Город, Который Снится | страница 23



— Документы покажи. — Повторил свой приказ рецедевист-полицейский Миша Холодков.

Вадим посмотрел на Свету. Та поворачивала голову туда-сюда и тихо стонала. Вадим бросился к ней.

— «Скорую»! — Закричал он. — Срочно вызывайте «скорую»!

Холодков подошел к ней и профессиональным движением пощупал ей пульс.

— Жива, — сказал он.

И тут увидел брошенный на полу кошелек Вадима.

— Твой? — Спросил Холодков, подбирая кошелек.

— Мой. — Ответил Вадим.

Света открыла глаза.

Миша Холодков заглянул внутрь. И застыл неподвижно. Он посмотрел на Вадима. Потом на Свету.

— Здесь четыре кредитки. — Сказал Холодков ледяным голосом. — Четыре кредитки.

Он вытащил пистолет из кармана и, подойдя к Свете, выстрелил ей точно в лоб. Направить дуло на Вадима он не успел. Тот свалил его быстрым прямым ударом в челюсть. Холодков, выронив ствол, упал на пол. Вадим бросился и подхватил пистолет, который продолжала сжимать мертвая рука бандита Гриши Петренко. Рукоятка была мокрой и липла от крови. Вадим стиснул ее до боли в пальцах. Он целился Холодкову между глаз. Палец его лежал на курке. Холодков, который не успел приподняться с пола, застыл. Холодная металлическая смерть своим единственным глазом смотрела ему в расширяющиеся зрачки. Еще секунда и…

— Стой. — Прошептал Холодков, глядя не на Вадима, а в пистолет — так, словно бы пистолет был живым существом и мог самостоятельно что-то решать, самостоятельно думать. Он словно бы уговаривал этот ствол. — Стой. Ты ничего не знаешь. Я тебе все расскажу. Ты ничего не понял. Ты не понял, что произошло. И вообще ничего не понял…

Он сделал движение, чтобы приподняться, и пистолет выстрелил. Сам собою. Вадим даже не нажимал на курок. Он просто вздрогнул так сильно и резко, что мягкий, отзывчивый курок не выдержал. Не выдержал и поддался…

Холодков лежал на полу, разбросав руки. Он смотрел вверх — словно бы рассматривал там сейчас что-то чрезвычайно для себя интересное. Вадим посмотрел на пистолет в своей руке, на пальцы, перемазанные кровью. И прямо в ухо ему, раздраженно и зло затрещал будильник. Его будильник.

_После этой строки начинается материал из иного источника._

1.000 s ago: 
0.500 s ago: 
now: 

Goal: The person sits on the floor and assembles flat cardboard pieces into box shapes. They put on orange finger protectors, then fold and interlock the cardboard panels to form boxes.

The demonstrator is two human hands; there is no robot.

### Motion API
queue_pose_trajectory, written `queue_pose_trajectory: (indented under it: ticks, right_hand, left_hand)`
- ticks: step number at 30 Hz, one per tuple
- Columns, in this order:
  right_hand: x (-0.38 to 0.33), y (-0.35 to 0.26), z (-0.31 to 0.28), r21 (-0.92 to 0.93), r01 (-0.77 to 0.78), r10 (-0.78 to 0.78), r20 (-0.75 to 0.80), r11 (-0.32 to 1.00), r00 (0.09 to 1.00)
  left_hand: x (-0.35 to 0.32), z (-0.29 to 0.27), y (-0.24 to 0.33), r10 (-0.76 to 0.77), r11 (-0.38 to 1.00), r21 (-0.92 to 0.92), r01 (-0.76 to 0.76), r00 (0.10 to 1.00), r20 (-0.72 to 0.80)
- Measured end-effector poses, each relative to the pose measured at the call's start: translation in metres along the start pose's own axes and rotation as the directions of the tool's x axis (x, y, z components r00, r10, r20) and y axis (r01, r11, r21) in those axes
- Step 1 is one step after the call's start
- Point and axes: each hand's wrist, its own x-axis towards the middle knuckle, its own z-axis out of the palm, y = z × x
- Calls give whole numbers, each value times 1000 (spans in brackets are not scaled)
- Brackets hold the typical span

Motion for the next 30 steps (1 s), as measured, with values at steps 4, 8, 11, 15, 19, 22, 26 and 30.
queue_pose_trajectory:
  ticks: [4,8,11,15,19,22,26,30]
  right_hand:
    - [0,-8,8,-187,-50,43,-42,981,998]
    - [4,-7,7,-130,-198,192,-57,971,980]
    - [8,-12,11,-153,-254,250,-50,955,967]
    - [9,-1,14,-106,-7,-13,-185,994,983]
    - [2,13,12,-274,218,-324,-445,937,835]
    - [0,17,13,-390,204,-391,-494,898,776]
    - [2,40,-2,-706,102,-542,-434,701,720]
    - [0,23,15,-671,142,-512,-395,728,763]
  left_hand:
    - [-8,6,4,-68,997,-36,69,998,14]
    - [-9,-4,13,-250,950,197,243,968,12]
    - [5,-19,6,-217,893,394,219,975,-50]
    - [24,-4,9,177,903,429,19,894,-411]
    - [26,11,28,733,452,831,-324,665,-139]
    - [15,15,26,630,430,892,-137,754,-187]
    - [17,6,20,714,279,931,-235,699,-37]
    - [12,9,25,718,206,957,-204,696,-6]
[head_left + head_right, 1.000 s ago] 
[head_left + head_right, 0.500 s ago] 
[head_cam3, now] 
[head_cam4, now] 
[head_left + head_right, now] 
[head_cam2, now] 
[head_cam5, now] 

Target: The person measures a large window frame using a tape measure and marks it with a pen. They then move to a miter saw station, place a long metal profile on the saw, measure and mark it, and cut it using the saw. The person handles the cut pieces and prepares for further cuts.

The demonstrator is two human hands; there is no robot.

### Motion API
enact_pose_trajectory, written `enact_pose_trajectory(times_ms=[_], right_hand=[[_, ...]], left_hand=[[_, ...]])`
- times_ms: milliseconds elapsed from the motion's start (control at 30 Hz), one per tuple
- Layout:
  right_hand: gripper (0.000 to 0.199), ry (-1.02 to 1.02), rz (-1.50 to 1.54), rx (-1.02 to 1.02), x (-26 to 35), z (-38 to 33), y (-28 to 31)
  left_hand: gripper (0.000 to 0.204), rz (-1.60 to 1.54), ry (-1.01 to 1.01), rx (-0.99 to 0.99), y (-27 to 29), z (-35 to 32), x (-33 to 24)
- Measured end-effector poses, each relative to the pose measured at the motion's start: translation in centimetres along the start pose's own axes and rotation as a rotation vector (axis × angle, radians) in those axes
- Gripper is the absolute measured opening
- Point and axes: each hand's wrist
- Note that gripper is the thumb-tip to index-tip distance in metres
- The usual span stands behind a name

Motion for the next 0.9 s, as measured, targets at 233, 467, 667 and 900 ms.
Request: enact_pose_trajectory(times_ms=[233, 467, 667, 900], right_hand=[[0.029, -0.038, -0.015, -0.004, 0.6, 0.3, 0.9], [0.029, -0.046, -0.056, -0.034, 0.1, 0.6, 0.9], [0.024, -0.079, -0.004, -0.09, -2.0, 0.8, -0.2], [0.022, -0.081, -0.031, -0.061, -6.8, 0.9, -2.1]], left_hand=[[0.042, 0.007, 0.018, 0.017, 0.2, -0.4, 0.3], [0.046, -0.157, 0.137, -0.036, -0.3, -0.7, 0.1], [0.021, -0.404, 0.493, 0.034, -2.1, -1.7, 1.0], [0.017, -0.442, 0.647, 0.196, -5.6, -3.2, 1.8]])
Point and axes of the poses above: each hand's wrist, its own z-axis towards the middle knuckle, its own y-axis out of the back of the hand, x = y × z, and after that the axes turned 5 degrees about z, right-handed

Вадим открыл глаза. Он лежал на кровати у себя в комнате. Сон, — понял он. — Все это был только сон.


Вадим вышел из дома через сорок минут. Он знал, что должен сделать: то же самое, что уже сделал сегодня ночью в сне.

Завтрак, купленный по дороге на работу в «Burger King»-е, показался ему невкусным — таким же невкусным, как и вся его здешняя жизнь. «Суррогат, — думал Вадим. — Это суррогат нормальной пищи. Вся страна сидит на суррогате. Страна, которая поедает искусственные продукты, утоляет жажду искусственными напитками, одевается в искусственную одежду, развлекается искусственной псевдокультурой, смотрит по ящику искусственные, фальшивые, новости и подчиняется власти искусственных правителей — правителей-марионеток. Один сплошной суррогат. Жизнь, состоящая из суррогата полностью, на все сто процентов. Даже любовь, которой занимаются аборигены — даже и она превратилась в суррогат здесь, даже она, в сущности, ненастоящая.»